Sunday, April 10, 2011

Disregard Exhaustion

When you are doing something strenuous and find yourself at the point of utter exhaustion, convinced you'll do yourself harm if you don't immediately stop and rest, you actually still have tons and tons of reserve energy left. The body's warning actually cuts in way before you actually run out of juice.

I didn't realize that before I heard a highly entertaining and surprising Radio Lab program called
"Limits of the Body", which profiles normal, non-athletic people racing across the continent on bikes, hardly sleeping. I can't think of any single broadcast program that has more dramatically changed my outlook.

For example, last week I spent hours sprinting up and down sand dunes with a large, heavy sousaphone (we were shooting a music video). That was after dancing two miles down city streets with the same sousaphone. Afterwards, I walked back to my car, which wasn't where I thought I'd parked it, and circled a mile of city streets trying to locate it. Realizing it had been towed (and lacking proper ID), I took the train home and walked a mile to my house.

After the first hour of that, I was totally ready to quit. But I didn't, and, eleven hours later, I was unimaginably sore and whimpering softly. But I survived, no problem. And, apparently, I had miles and miles left in me, so long as I was willing to ignore my body's overly vigilant warning signals.

This is stuff athletes and adventurers know from experience. But it's quite an important lesson for us slightly more sedentary types. Please listen; you'll be glad you did!

As a bonus, I've collected links to all the web pages and DVDs recommended in the broadcast plus the listener comments on that same page:

Web site: Race Across America

Film website: Bicycle Dreams--The True Story of the Race Across America

Web site: The masochism angle

Amazon: June Havoc's autobiography, including tales of extreme dance marathons in the 1930's.

Amazon: "Big River Man", a film about a guy who swam the entire Amazon

Web site: 24 Hour Solo Mountain Bike Racers, who race 200 miles, climbing 30,000 feet, without a rest.

Web site: The Texas Water Safari - a 260 mile canoe/kayak race with a 100 hour time limit ("even though one feels TOTALLY spent, the body still finds a way to continue and finish")

TED video: Ken Kamler's TED talk on a terrible Mt. Everest disaster "where many people died, but one particular individual could very well have been featured in this Radiolab."

Amazon: "Through Hell & High Water", documentary about rowing across the Atlantic (note: non-American DVD, requires a multi-region DVD player).

1 comment:

  1. Thanks - some of those stories are great!

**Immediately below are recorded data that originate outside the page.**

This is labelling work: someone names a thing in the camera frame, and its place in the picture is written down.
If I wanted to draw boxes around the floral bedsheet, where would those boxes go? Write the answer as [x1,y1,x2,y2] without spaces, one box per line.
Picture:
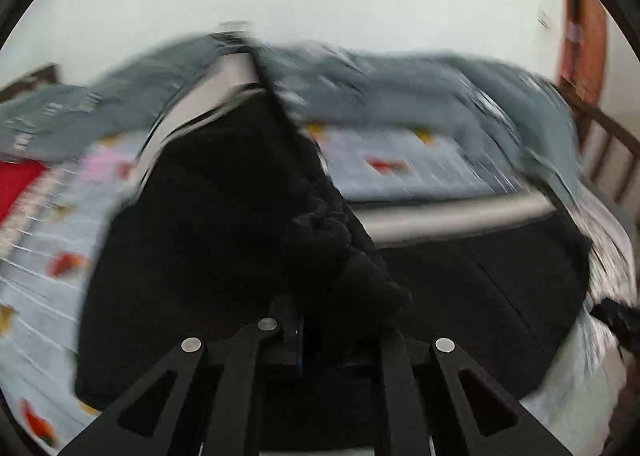
[0,163,638,299]

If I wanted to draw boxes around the wooden bed frame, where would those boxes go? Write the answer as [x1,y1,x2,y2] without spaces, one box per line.
[0,63,640,219]

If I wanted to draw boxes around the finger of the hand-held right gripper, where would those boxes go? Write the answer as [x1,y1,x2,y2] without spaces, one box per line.
[590,297,640,353]

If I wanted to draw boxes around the fruit-print plastic bed cover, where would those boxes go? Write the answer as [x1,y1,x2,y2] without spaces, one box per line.
[0,123,623,452]

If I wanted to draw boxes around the red cloth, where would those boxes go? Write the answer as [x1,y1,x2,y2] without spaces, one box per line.
[0,160,49,233]

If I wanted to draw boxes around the wooden door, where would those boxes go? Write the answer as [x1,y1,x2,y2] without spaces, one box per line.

Its completely true, too... I went from being the typical 240-lb computer geek to an IronMan triathlete, and a big part of what kept me going was the constant wonder that I could do so much more with my body than I ever thought possible. Its a feeling that people who've been athletic from the beginning never quite understand, I believe (just as I don't get what its like to expect to end up on a podium at the end of the day).